More than 30 centers and institutes at UC Davis will collaborate through the World Food Center, plus world-class scientists, innovators, philanthropists and industry and public leaders. The center will generate the kind of visionary and practical policy solutions to feed and nurture people for the future. “Few major universities, if any, have the interdisciplinary research strength and close connection to a diversity of agricultural crops nearby to support an enterprise like this,” said Ross.

UC Berkeley’s new Berkeley Food Institute is equally ambitious. The center’s mission is to help food and agriculture systems transform to become diverse, healthy, just, and resilient from the local to international levels. The Institute will stimulate collaborative research efforts across its five partner units—Berkeley Law, the Goldman School of Public Policy, the Graduate School of Journalism, the School of Public Health, and the College of Natural Resources (CNR), plus faculty affiliates throughout the University.

Global climate change, a growing world population, broad public health concerns from hunger to obesity, and complex policies from the farm bill to food safety are among the large-scale issues that have been changing the dialogue about food.When it comes to food, separating agriculture from environmental, public policy, social justice and public health issues no longer works.

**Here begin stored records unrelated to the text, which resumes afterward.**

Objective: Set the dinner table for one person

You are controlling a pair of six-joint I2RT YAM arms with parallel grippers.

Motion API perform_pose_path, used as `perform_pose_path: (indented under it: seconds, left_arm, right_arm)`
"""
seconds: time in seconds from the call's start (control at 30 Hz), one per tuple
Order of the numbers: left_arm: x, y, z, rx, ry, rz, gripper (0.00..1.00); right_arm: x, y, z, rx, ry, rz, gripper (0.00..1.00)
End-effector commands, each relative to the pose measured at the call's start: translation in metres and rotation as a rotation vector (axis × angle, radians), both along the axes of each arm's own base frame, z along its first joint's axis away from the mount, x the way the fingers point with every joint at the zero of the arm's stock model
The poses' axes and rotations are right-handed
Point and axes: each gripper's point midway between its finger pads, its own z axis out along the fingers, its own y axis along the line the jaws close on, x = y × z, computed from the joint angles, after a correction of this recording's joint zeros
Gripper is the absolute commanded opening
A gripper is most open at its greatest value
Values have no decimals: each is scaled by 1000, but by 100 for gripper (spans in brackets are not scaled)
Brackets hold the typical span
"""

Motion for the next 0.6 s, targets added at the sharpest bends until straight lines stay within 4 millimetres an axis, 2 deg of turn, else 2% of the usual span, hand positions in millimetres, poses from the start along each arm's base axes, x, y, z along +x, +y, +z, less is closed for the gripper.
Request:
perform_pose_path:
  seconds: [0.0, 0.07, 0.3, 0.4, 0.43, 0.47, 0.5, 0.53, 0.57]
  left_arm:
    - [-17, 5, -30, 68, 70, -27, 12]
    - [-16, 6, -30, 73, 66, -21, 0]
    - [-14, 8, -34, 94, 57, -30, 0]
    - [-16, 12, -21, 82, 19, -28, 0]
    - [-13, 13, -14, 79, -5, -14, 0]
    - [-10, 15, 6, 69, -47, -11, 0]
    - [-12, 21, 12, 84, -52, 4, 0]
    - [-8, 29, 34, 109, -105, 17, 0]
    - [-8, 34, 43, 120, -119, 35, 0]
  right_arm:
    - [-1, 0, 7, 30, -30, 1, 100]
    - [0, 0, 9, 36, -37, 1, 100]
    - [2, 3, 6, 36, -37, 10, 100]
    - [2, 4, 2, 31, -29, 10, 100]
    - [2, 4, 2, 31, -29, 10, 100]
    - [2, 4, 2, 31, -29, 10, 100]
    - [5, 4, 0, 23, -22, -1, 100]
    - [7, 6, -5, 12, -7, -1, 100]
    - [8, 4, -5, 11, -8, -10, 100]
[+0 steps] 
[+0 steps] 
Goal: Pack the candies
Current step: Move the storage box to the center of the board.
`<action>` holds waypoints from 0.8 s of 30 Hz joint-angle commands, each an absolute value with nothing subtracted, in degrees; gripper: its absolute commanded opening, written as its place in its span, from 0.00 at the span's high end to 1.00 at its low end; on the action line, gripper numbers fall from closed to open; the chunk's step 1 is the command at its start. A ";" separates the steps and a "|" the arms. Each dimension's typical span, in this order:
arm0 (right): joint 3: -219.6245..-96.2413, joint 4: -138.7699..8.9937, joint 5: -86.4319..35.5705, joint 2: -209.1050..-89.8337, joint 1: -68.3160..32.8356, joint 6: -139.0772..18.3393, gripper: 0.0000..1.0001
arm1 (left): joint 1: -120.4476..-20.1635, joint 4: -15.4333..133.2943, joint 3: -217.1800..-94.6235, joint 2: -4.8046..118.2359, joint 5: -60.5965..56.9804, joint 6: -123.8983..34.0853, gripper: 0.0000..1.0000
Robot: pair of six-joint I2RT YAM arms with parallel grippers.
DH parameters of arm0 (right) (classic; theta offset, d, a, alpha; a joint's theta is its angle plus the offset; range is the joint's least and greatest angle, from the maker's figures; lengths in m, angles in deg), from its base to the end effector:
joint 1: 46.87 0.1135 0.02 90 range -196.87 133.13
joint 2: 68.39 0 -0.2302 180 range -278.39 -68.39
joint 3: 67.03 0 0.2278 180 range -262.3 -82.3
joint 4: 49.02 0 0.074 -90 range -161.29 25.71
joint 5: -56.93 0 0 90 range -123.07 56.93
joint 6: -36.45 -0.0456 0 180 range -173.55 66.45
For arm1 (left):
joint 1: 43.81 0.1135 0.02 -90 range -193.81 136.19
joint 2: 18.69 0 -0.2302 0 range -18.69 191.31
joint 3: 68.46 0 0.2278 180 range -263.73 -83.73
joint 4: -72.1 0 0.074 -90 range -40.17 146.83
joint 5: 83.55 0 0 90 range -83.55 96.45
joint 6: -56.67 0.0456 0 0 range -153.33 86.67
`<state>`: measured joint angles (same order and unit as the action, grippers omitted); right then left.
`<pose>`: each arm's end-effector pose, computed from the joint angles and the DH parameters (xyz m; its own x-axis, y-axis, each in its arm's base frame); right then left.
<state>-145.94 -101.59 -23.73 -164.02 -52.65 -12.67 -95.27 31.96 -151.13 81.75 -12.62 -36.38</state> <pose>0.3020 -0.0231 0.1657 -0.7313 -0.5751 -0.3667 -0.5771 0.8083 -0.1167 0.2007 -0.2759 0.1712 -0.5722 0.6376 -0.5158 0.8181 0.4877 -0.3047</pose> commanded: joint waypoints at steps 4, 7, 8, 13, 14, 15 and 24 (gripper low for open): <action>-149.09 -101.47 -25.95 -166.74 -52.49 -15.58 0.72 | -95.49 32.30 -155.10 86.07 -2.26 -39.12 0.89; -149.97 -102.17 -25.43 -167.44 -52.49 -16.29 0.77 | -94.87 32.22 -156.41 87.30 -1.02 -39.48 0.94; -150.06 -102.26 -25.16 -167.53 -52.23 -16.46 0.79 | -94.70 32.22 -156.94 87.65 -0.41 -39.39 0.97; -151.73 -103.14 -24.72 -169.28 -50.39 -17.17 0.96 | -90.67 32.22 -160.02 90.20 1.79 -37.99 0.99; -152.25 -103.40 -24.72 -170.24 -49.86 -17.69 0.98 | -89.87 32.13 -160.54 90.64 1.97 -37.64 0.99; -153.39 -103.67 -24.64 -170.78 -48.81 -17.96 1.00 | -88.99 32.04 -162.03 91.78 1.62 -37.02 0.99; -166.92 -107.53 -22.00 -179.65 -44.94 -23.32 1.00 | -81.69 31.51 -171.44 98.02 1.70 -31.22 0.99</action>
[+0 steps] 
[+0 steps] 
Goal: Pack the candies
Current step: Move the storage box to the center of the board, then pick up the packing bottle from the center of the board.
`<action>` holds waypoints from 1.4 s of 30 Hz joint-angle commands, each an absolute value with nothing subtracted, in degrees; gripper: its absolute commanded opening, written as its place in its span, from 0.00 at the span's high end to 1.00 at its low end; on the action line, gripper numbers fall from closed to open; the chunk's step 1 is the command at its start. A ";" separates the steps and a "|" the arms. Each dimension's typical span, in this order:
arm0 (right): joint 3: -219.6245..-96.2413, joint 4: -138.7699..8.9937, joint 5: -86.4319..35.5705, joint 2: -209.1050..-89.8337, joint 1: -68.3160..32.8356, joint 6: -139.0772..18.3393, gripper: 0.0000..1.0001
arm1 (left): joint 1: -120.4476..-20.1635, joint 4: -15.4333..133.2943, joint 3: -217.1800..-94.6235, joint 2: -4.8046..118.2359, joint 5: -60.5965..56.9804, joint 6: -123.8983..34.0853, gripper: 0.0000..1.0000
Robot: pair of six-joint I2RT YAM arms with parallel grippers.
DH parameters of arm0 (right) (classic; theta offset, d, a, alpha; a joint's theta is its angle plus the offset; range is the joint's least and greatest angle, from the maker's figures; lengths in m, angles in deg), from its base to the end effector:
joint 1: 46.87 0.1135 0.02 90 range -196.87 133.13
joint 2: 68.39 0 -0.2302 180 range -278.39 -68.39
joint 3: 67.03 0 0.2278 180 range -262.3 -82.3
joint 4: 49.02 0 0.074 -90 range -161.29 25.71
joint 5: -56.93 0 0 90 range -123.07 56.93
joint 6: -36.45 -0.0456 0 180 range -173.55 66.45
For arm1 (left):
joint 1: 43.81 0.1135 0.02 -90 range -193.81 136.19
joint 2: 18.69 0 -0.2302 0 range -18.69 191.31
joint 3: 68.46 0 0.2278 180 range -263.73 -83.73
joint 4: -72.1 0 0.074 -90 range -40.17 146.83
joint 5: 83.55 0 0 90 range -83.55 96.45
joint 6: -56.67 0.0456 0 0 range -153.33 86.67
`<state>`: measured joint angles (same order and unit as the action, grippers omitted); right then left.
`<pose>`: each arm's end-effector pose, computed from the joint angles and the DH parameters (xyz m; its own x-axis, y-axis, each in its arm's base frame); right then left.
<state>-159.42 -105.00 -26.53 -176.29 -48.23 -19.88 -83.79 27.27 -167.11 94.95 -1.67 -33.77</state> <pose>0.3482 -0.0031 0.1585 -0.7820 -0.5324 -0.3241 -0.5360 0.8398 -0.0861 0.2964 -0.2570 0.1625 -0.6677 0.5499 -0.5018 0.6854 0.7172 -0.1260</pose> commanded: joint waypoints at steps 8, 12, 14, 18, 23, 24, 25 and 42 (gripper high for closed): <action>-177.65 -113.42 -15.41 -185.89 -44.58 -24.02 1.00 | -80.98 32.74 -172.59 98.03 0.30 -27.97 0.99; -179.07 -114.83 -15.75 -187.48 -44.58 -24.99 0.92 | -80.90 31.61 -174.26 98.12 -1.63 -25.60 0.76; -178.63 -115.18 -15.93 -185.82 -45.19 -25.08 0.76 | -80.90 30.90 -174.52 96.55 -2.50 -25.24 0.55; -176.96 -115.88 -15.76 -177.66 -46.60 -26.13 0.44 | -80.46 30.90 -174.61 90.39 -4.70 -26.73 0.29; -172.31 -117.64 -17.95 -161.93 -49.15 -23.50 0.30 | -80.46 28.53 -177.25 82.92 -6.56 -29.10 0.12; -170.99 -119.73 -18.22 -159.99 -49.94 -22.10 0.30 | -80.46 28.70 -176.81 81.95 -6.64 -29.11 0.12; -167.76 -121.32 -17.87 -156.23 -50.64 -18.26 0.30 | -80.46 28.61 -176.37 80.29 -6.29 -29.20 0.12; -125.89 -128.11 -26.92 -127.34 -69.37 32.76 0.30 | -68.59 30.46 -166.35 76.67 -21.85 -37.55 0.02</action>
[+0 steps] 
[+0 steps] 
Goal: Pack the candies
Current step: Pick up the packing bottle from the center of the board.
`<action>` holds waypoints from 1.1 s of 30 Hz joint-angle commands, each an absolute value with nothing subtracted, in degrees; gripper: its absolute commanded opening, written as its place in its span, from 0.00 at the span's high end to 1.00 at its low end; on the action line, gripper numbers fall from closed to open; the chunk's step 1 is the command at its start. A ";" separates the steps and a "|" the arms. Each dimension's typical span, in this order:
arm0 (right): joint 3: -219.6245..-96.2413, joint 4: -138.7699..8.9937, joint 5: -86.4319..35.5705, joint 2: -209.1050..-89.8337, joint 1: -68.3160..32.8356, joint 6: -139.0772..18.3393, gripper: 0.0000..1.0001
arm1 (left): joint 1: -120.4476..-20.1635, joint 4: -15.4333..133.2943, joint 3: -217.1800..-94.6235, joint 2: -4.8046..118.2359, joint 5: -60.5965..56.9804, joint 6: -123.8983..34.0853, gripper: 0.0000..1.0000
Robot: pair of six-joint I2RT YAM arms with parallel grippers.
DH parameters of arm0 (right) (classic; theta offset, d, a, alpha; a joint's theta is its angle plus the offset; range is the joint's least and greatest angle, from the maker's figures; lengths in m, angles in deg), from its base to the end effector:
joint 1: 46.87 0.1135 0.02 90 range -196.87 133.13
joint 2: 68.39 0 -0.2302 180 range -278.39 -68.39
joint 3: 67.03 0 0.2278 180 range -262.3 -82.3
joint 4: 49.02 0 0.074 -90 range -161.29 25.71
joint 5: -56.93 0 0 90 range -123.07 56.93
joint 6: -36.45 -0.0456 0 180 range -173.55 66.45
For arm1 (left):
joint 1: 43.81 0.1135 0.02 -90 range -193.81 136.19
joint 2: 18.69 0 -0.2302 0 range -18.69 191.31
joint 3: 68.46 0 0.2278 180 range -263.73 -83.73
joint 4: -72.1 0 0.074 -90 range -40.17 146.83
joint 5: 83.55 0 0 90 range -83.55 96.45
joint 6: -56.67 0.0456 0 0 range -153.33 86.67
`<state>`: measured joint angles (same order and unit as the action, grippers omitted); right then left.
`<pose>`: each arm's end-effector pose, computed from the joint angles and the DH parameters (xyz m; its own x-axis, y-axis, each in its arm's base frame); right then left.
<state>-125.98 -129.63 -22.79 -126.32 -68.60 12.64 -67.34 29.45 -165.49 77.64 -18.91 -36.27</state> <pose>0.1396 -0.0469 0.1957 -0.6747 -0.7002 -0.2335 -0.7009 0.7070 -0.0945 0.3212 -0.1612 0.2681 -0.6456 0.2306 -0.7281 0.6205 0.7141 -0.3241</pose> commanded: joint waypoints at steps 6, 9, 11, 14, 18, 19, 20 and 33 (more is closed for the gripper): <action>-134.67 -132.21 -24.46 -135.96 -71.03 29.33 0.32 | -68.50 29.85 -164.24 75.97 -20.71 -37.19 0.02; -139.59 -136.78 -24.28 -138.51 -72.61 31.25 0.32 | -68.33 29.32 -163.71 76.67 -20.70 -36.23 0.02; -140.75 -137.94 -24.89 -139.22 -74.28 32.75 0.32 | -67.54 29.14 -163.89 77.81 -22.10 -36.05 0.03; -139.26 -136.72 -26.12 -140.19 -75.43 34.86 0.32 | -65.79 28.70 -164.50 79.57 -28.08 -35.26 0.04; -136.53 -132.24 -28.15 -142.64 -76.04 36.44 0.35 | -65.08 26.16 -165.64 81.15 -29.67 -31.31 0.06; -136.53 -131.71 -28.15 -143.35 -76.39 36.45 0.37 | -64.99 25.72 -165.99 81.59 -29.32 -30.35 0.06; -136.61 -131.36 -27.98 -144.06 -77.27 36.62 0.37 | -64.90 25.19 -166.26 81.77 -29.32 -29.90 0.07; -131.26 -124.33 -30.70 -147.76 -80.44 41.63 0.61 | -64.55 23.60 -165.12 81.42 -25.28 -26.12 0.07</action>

 Secretary Ross stated, “A sustainable food production system must include producers of all sizes and approaches, from those serving the export markets, to large-scale producers, to smaller-scale operations that include the farm-to-fork movement that has attracted so much interest in recent years.”

CDFA is opening a Farm-to Fork Office that has a special interest in healthy food for children, and in schools. “While local food procurement can sometimes be a challenge for schools, this office will work to establish best practices for procurement of locally grown produce by large-scale buyers,” explained Ross.

October is National Farm-to-School Month, and Ross explained that the most important work we do is to teach children about healthy eating and the origins of food because if it is to remain sustainable, healthy and affordable, it will be up to them.